**Exercise**
Copy out the lines of the listing from the one containing "Exercise. Pick out the bright" onward, through the last, without altering any.

**Given data**
━━━━━━━━━━━━━━━━━━━━
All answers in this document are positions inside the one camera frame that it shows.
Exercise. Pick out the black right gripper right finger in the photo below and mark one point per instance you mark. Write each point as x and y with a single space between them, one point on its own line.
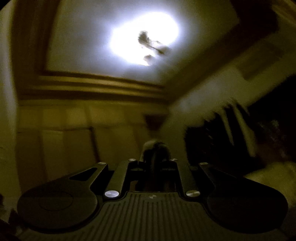
229 199

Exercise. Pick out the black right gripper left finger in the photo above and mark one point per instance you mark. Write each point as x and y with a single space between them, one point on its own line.
71 202

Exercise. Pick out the dark large garment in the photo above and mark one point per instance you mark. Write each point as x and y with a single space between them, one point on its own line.
154 153

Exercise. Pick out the yellowish wooden wardrobe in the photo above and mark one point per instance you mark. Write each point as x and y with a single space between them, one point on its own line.
57 138

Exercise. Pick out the bright ceiling lamp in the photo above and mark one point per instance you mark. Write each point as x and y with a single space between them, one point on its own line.
145 38
━━━━━━━━━━━━━━━━━━━━
**Completed exercise**
Exercise. Pick out the bright ceiling lamp in the photo above and mark one point per instance you mark. Write each point as x and y with a single space between them, one point on its own line.
145 38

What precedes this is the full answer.